--- GIVEN ENTRIES Enclosed Below ---

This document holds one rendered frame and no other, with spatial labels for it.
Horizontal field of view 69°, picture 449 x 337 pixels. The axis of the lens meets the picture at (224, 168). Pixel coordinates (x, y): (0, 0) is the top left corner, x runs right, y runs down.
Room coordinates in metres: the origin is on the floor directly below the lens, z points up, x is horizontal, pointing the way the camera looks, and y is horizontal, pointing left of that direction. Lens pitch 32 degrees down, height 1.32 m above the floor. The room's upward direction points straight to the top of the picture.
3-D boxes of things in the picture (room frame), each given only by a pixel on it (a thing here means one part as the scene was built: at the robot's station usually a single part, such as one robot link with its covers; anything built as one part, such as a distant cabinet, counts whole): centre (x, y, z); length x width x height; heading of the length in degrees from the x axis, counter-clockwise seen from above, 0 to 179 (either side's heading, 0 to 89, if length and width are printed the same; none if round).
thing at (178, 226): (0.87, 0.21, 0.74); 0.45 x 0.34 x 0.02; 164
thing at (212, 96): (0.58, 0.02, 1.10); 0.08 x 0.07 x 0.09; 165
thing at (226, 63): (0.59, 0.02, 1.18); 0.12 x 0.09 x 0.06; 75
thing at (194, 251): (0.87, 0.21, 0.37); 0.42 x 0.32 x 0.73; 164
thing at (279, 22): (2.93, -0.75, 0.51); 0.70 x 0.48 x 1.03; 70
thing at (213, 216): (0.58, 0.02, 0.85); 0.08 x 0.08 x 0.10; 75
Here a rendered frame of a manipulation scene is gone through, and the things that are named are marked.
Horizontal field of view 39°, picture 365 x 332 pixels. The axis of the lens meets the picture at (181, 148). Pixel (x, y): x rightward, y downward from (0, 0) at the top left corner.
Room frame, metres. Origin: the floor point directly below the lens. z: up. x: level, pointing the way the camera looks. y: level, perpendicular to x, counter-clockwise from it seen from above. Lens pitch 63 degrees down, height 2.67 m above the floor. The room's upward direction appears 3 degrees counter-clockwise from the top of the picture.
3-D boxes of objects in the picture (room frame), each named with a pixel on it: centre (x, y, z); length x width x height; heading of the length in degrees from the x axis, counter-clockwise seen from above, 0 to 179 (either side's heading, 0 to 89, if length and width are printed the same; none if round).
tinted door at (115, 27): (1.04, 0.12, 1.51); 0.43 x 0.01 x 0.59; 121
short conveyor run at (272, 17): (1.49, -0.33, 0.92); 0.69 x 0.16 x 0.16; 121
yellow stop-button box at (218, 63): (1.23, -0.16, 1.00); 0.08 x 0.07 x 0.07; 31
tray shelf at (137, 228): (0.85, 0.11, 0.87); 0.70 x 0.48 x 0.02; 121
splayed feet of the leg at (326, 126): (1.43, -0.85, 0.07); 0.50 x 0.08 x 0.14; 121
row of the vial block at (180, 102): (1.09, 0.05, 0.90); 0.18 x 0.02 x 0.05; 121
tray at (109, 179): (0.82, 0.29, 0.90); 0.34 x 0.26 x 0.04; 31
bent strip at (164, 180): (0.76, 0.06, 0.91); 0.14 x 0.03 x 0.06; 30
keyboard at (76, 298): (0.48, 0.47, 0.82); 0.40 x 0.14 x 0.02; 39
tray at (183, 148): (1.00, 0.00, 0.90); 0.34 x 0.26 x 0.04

--- End of Enclosed GIVEN ENTRIES ---

**WORK REQUEST**
Of the lines above, retype only those from the line containing "Horizontal field of view 69°, picture" through the line containing "thing at (178, 226): (0.87, 0.21, 0.74);", including both, exactly.

**EXPECTED OUTPUT**
Horizontal field of view 69°, picture 449 x 337 pixels. The axis of the lens meets the picture at (224, 168). Pixel coordinates (x, y): (0, 0) is the top left corner, x runs right, y runs down.
Room coordinates in metres: the origin is on the floor directly below the lens, z points up, x is horizontal, pointing the way the camera looks, and y is horizontal, pointing left of that direction. Lens pitch 32 degrees down, height 1.32 m above the floor. The room's upward direction points straight to the top of the picture.
3-D boxes of things in the picture (room frame), each given only by a pixel on it (a thing here means one part as the scene was built: at the robot's station usually a single part, such as one robot link with its covers; anything built as one part, such as a distant cabinet, counts whole): centre (x, y, z); length x width x height; heading of the length in degrees from the x axis, counter-clockwise seen from above, 0 to 179 (either side's heading, 0 to 89, if length and width are printed the same; none if round).
thing at (178, 226): (0.87, 0.21, 0.74); 0.45 x 0.34 x 0.02; 164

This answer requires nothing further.